_Aim of the exercise_: Please retype the material beneath this task exactly, starting with its first line and finishing with the line containing "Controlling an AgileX".

_Data below_:
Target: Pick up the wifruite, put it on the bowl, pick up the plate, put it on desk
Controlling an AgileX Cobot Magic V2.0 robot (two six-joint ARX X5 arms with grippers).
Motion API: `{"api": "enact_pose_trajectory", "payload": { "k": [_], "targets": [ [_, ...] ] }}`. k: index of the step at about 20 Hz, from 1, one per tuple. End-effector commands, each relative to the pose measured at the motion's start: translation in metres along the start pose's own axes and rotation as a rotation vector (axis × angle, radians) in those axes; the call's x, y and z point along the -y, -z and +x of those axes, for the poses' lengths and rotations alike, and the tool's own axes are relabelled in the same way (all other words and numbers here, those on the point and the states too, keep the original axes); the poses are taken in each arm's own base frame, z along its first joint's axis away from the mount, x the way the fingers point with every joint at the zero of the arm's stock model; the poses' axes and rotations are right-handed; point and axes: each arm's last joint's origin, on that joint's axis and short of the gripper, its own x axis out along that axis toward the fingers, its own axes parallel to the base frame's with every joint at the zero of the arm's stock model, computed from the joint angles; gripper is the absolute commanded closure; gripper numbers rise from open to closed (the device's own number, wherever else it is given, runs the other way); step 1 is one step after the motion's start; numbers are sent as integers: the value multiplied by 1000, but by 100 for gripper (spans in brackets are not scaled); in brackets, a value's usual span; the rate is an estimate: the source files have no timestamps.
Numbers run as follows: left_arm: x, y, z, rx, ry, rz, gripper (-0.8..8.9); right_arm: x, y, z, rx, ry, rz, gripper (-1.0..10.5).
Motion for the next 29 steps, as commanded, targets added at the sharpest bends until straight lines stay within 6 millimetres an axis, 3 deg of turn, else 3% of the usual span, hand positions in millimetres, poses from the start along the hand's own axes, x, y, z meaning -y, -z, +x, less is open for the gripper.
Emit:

_Solved problem_:
Target: Pick up the wifruite, put it on the bowl, pick up the plate, put it on desk
Controlling an AgileX Cobot Magic V2.0 robot (two six-joint ARX X5 arms with grippers).

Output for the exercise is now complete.